A recent study by Northwestern University has shed light on the substantial impact of residential segregation on the life expectancies of Black residents residing in highly segregated neighborhoods. The study reveals that individuals living in such areas face an average reduction of four years in their life expectancies when compared to their counterparts in less segregated predominantly white neighborhoods.
Life disparities
Through the systematic examination of disparities in life expectancy across different neighborhoods, the study effectively quantifies the contribution of residential segregation to racial health inequities based on geographical location.
In addition to the significant decrease in life expectancies, the research also uncovers a range of socio-economic challenges faced by residents in more segregated areas, including a higher likelihood of lacking college education, residing below the federal poverty line, and experiencing unemployment.

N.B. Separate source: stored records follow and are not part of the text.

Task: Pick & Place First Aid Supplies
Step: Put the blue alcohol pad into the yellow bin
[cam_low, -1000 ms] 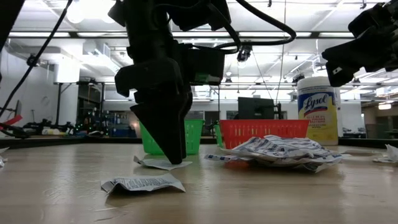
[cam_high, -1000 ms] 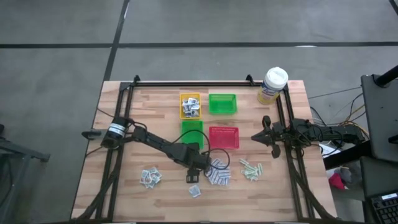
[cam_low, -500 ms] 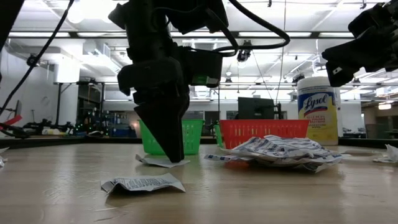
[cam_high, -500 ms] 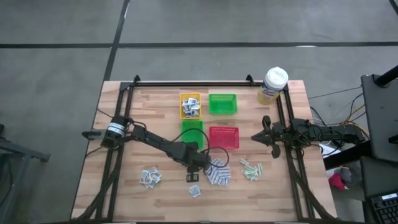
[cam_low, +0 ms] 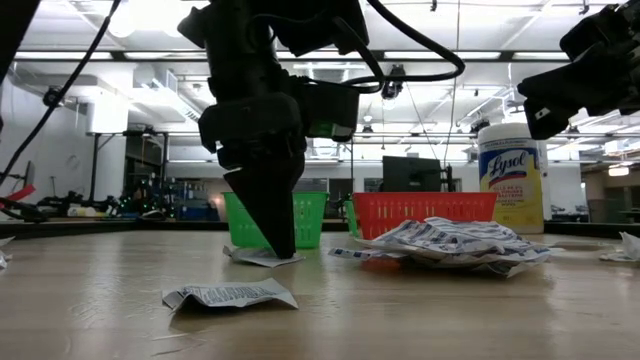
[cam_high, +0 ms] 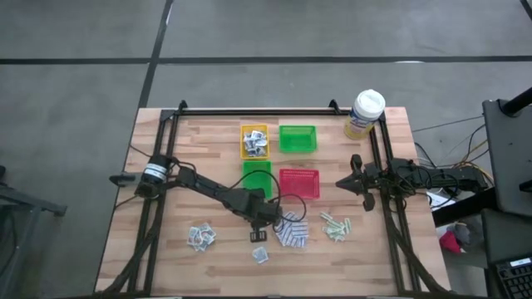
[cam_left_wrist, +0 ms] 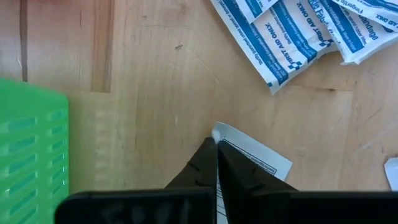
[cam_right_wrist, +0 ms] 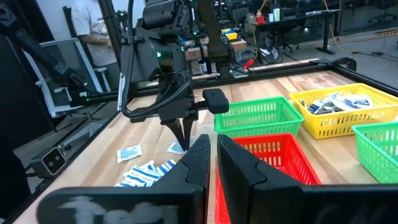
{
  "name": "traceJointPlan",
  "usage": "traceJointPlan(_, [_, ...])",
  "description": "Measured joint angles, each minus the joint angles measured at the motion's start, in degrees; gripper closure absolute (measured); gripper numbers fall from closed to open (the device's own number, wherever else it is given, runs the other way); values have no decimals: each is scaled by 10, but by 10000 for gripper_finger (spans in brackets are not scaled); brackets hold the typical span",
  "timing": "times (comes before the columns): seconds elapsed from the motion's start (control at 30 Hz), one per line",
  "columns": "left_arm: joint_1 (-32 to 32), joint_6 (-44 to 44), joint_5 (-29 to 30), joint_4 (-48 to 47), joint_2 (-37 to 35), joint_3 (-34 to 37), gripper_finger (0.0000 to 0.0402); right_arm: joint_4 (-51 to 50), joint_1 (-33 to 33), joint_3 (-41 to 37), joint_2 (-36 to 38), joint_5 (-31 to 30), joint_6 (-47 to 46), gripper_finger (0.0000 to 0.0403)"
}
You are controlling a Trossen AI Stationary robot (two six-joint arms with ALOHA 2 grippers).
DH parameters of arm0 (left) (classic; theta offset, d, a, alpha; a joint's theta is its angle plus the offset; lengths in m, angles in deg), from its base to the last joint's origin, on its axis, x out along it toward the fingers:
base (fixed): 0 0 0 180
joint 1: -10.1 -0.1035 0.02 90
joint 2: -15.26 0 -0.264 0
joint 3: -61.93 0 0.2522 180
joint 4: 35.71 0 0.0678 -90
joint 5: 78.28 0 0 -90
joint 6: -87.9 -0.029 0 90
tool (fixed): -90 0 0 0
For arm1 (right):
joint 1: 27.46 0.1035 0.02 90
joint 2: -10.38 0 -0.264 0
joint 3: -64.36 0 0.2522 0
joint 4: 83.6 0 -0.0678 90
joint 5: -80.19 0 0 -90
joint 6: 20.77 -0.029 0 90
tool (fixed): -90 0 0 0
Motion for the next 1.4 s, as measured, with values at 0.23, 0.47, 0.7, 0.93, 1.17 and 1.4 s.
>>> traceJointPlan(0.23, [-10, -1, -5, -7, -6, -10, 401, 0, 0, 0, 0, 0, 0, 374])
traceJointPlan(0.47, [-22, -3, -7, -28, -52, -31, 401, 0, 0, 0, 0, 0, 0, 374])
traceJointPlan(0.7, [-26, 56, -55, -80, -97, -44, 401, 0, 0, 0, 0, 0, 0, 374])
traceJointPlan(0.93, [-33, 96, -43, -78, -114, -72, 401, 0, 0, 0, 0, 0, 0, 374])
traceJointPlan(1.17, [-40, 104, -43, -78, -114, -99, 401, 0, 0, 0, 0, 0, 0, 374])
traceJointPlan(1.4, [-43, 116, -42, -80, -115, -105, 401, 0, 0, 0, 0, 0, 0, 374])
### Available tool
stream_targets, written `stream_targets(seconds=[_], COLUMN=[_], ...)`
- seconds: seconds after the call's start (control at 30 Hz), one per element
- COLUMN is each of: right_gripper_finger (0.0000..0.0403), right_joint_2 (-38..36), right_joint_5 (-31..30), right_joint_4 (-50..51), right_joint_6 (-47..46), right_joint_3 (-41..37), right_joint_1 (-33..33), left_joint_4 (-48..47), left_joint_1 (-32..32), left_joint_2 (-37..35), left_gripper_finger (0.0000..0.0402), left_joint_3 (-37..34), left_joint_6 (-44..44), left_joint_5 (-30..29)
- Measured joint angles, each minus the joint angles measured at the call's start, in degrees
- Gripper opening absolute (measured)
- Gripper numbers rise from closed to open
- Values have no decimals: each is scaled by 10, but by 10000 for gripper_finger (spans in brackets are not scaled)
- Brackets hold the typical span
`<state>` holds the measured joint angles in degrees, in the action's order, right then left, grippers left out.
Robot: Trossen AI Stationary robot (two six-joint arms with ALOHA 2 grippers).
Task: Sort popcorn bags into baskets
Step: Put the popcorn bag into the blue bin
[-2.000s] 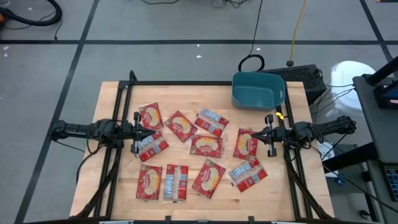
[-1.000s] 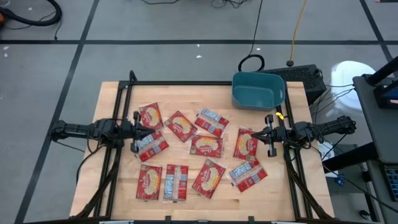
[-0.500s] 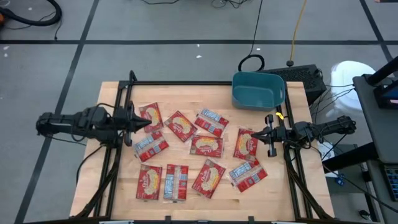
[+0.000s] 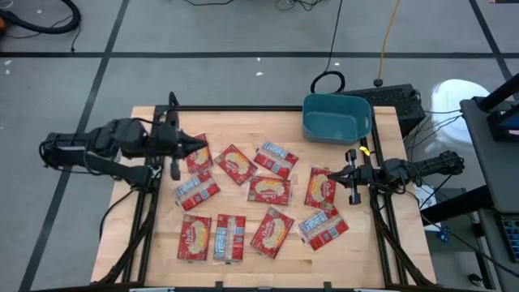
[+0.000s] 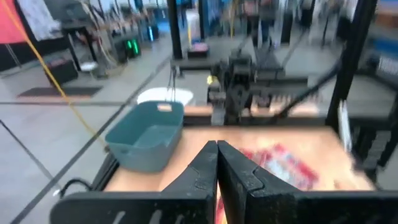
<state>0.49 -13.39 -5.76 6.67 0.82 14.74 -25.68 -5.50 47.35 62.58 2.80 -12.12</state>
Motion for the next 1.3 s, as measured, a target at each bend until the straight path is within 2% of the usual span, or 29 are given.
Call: stream_targets(seconds=[0.23, 0.47, 0.8, 0.93, 1.17, 1.3], right_gripper_finger=[0, 0, 0, 0, 0, 0], right_joint_2=[0, 0, 0, 0, 0, 27], right_joint_5=[-1, 1, 0, 0, 0, -17], right_joint_4=[0, -5, -36, -61, -81, -47], right_joint_6=[8, 15, 15, -26, -49, -61], right_joint_3=[0, 0, 0, 0, 8, 47], right_joint_1=[0, 0, -1, -1, 0, 0], left_joint_4=[-99, -141, -177, -178, -189, -198], left_joint_1=[10, 7, 2, 2, 2, 7], left_joint_2=[96, 170, 239, 255, 266, 265], left_gripper_finger=[12, 12, 12, 12, 12, 12], left_joint_3=[134, 215, 224, 224, 224, 224], left_joint_6=[-2, -26, -157, -197, -160, -152], left_joint_5=[-1, -1, -9, -10, -10, -10])
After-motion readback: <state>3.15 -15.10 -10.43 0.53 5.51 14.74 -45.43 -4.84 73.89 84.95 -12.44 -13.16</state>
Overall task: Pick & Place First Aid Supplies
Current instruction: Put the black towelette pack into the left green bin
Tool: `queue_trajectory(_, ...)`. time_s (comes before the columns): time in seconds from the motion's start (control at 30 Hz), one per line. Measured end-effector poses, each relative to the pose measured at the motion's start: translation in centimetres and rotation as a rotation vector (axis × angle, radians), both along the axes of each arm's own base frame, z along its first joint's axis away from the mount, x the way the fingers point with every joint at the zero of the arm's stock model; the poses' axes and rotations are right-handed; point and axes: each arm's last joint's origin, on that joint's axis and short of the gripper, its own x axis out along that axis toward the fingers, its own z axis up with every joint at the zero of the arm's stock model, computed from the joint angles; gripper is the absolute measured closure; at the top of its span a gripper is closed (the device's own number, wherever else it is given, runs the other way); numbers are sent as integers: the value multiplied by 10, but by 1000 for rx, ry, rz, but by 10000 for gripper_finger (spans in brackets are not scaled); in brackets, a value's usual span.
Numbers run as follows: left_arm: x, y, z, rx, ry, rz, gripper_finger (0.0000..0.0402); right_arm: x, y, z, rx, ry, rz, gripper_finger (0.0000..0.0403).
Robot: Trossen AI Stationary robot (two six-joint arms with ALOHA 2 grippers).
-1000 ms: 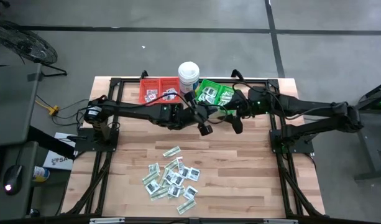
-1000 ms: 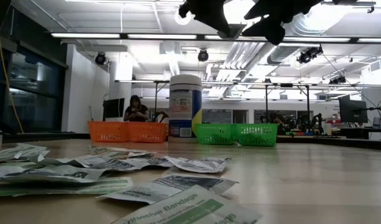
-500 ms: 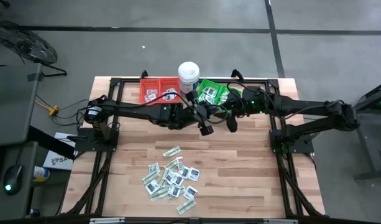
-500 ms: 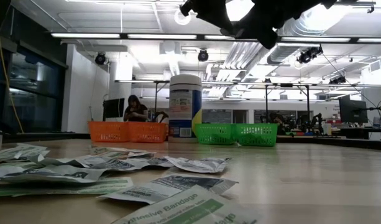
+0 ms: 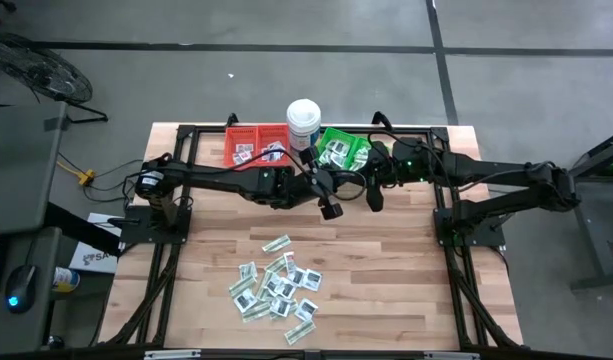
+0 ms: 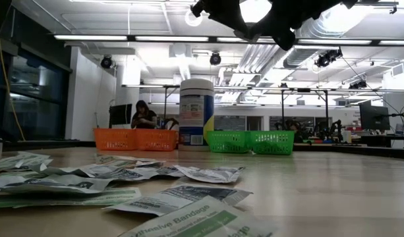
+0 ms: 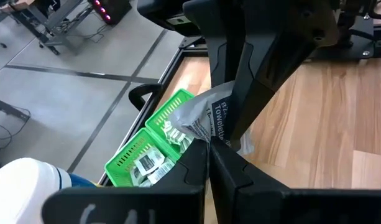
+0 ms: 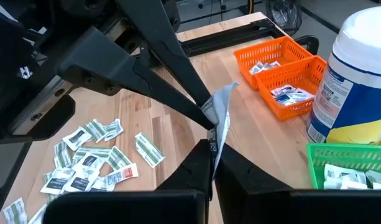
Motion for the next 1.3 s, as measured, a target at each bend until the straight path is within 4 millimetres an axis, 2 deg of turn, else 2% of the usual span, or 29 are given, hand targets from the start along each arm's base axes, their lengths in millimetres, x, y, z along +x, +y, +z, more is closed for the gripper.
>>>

These socioeconomic characteristics are recognized as influential social determinants that impact overall health outcomes. The findings underline the critical role that residential segregation plays in perpetuating racial health disparities.
Empirical evidence
By providing empirical evidence of the link between neighborhood segregation and adverse health outcomes, the research highlights the urgent need for targeted interventions and policies that address the underlying causes of residential segregation. Only through addressing these systemic issues can we hope to achieve equitable health outcomes for all individuals, regardless of their place of residence.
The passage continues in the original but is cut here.